GUY GARVEY has just disembarked from a train that's taken him across the English countryside. The excursion was practical in nature for the vocalist/lyricist of Manchester rock band Elbow, but Garvey's also heeding the creative advice given to him by Peter Gabriel, in whose Real World Studios the band tracked a sizable chunk of their sixth studio LP, The Take Off and Landing of Everything—their first album to reach number one in the UK.

"Peter was very specific about sensory perception with the world whizzing by, and connecting with something primal, which allows you to access different ways of thinking," Garvey explains over the phone. "He said he used to grow his beard, put on dark glasses, and write all his lyrics on moving trains in disguise. It's just so much fun writing, even if you're writing a delicate subject. I'm loath to say that it's ever difficult."

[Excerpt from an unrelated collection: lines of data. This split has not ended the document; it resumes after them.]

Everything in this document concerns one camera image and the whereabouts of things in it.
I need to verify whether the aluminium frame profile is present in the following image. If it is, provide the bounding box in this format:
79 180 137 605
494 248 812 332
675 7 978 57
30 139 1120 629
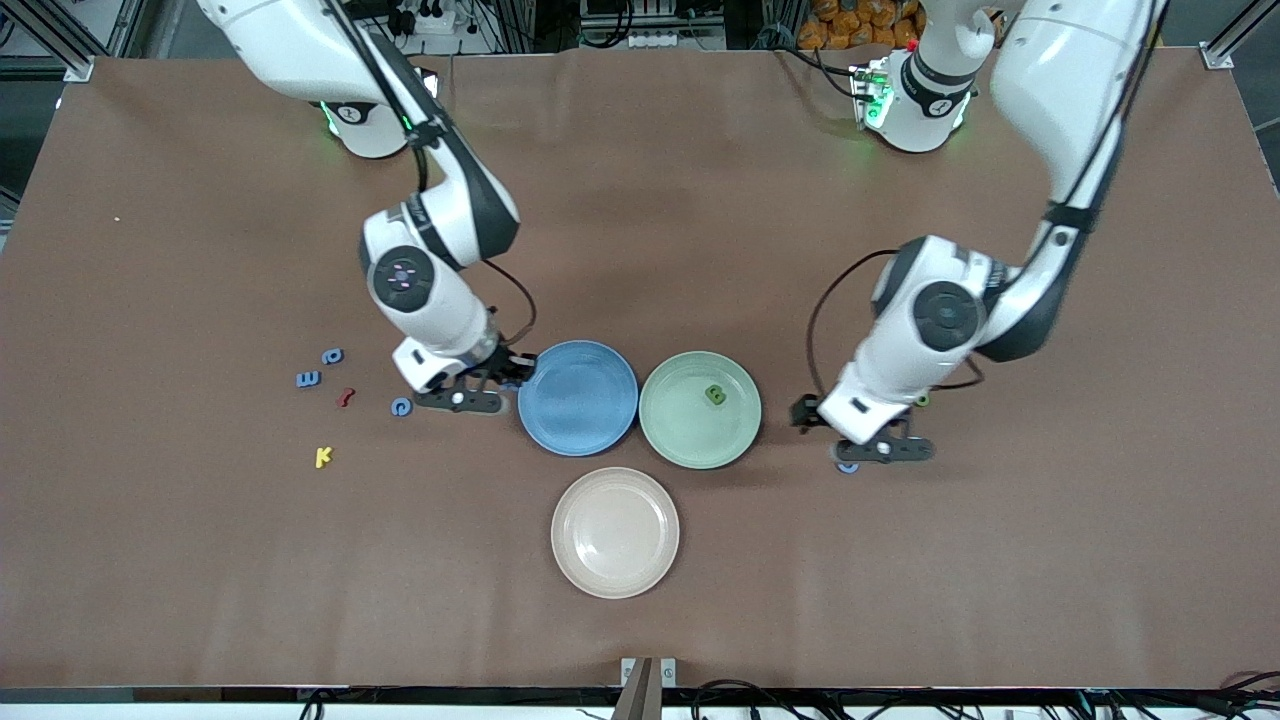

Difficulty, however, appears to be a subjective term for Garvey and the rest of Elbow when it comes to their new LP. Before The Take Off and Landing, the band had spent scarcely three weeks apart over the course of 20 years, steeped in a cyclical creative pattern that's yielded five albums of the ethereal, cathartic rock that's made them one of the biggest bands in England. The band took 18 months off from live performance, during which time Garvey retreated to Greenpoint, Brooklyn, in order to experiment with Elbow's winning formula.

"More than anything," Garvey says, "the break was to take stock in where we were at and to find a different way of working; to experiment with different combinations of band members where the music was concerned."

Those new combinations of songwriters within the band generated surprises for Garvey, who on prior albums would keep a hand in Elbow's musical arrangements before taking them away to forge lyrics and melodies in solitude. In particular, the stunted, acousticguitar-led "Fly Boy Blue/Lunette," written by band members Mark Potter, Richard Jupp, and Pete Turner, initially represented a roadblock for Garvey.

"They had the musical chorus, they had quite a few dramatic moves in it, and I realized I or Craig [Potter] might have been the ones who prevented that piece of music from sounding the way it does," Garvey says. "On first listen I remember finding it confusing. It wasn't until I sat with it for a while that I really got into it. I might have gotten it away from what it is, which is a great song."

The Take Off and Landing of Everything is as ambitious and dramatic a record as Elbow has made, luxuriating in sweeping theatrics and gut-wrenching, heavily poetic lyrics. The first single, "New York Morning," was written as an ode to the cogs and citizens of the Big Apple, where Garvey was able to write uninhibited by public recognition, unlike in his native UK.

"There were lots of big themes that needed a sort of monastic contemplation," he says. "There was a fresh enthusiasm for being in the band that came from writing apart, and it gave us time to ponder where we wanted to go next.

"Also, this is the first time ever that all five members of the band have loved every single song on the record. That's never happened before. We don't feel like there's any chaff there."